PROBLEM DETAILS. What lines below hold the string "grippers"? Copy them all.

....

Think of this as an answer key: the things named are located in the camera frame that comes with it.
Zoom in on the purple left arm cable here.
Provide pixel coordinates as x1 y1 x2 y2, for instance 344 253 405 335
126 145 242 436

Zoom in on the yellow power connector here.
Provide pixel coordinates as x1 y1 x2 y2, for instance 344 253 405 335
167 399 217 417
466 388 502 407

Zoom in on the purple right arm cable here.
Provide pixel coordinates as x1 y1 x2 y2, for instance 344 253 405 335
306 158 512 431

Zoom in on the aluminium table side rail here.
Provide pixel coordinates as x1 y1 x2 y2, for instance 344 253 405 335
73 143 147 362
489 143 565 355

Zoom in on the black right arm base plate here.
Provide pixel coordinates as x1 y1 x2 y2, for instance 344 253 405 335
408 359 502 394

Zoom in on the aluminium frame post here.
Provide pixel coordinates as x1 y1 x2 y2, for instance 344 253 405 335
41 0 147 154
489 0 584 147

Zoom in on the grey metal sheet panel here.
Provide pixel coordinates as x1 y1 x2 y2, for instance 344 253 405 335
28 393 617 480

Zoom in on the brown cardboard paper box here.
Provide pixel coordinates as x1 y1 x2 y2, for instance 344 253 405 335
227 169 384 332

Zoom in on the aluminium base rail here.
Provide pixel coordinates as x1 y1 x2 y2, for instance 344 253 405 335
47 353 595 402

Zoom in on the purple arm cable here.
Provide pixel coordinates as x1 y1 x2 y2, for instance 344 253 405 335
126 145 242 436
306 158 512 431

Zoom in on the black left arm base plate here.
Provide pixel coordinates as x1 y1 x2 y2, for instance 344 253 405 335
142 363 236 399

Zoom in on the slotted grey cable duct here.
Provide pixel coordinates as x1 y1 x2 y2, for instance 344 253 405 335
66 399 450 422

....

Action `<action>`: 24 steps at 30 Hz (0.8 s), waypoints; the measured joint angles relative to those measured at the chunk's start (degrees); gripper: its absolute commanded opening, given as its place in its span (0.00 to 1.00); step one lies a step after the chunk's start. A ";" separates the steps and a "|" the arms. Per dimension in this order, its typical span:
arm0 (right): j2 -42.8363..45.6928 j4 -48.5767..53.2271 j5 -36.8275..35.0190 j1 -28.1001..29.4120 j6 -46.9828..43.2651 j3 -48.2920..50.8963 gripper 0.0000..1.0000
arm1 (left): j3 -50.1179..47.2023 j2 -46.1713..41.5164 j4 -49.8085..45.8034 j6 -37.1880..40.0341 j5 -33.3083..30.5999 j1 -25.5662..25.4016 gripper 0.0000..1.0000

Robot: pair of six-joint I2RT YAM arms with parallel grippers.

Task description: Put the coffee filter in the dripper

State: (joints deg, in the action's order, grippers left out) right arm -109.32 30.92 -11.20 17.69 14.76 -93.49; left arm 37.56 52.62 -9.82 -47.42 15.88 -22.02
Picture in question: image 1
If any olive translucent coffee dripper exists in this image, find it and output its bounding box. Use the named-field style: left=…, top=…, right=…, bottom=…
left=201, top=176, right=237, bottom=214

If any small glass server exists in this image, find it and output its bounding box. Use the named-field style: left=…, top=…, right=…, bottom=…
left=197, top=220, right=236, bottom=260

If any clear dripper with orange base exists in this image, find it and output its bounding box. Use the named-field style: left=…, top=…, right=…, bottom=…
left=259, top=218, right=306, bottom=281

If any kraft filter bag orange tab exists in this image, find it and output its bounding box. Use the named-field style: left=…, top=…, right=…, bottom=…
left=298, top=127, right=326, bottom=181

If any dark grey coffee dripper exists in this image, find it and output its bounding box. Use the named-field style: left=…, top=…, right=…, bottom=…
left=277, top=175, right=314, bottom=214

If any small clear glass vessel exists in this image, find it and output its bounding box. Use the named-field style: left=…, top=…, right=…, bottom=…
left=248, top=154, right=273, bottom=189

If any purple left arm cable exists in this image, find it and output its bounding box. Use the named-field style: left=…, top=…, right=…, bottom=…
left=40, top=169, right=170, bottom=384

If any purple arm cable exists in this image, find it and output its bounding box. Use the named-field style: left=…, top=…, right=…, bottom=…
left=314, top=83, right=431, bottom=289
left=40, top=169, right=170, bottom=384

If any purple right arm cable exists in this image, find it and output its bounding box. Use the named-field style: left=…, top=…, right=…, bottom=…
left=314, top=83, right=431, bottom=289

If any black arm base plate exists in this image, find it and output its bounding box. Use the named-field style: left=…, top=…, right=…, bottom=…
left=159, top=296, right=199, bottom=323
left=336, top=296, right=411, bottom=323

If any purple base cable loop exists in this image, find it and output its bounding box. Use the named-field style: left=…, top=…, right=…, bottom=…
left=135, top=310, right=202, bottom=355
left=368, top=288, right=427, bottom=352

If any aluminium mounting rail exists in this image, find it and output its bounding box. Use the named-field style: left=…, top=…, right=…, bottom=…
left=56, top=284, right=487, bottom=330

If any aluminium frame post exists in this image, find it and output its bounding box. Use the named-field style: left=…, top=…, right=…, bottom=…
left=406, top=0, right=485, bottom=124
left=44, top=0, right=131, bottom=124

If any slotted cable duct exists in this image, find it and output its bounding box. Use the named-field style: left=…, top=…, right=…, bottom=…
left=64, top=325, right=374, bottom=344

....

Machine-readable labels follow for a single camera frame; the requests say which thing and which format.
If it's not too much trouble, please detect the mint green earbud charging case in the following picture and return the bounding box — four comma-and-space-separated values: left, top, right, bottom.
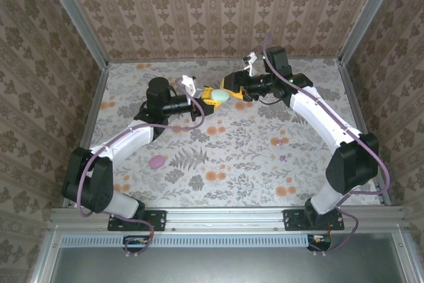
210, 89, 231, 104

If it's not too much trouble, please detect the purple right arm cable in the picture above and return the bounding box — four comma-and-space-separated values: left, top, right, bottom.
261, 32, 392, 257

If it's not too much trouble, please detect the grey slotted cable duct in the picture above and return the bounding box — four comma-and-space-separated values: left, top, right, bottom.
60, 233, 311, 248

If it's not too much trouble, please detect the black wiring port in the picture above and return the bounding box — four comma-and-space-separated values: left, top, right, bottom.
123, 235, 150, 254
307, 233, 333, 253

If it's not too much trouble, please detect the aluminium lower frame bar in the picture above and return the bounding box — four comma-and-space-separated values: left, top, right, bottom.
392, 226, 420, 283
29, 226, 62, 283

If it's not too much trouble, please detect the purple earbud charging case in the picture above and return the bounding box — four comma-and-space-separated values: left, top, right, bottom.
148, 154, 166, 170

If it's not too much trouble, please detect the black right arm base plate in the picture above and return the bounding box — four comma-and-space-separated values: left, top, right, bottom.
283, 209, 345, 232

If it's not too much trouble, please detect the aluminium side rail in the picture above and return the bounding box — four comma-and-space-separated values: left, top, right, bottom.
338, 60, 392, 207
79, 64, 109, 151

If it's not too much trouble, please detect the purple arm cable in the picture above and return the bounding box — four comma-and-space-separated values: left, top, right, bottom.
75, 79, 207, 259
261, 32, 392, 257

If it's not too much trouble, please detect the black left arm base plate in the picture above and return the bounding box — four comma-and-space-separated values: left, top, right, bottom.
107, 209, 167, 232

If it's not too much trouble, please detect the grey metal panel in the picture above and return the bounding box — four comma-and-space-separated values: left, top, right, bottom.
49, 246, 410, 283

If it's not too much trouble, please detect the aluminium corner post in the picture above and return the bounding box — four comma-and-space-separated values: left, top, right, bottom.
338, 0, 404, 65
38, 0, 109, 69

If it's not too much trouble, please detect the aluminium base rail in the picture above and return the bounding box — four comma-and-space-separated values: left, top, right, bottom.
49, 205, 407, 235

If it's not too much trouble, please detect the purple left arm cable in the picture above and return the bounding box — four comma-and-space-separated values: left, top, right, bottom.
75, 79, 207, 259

....

ANSWER FOR THIS EXERCISE.
Robot: pair of six-joint I2RT YAM arms with parallel grippers.
State: (joints deg, in the action's order, grippers left out) right arm -109.32 30.92 -11.20 17.69 14.76 -93.49; left arm 37.56 52.62 -9.82 -47.42 15.88 -22.02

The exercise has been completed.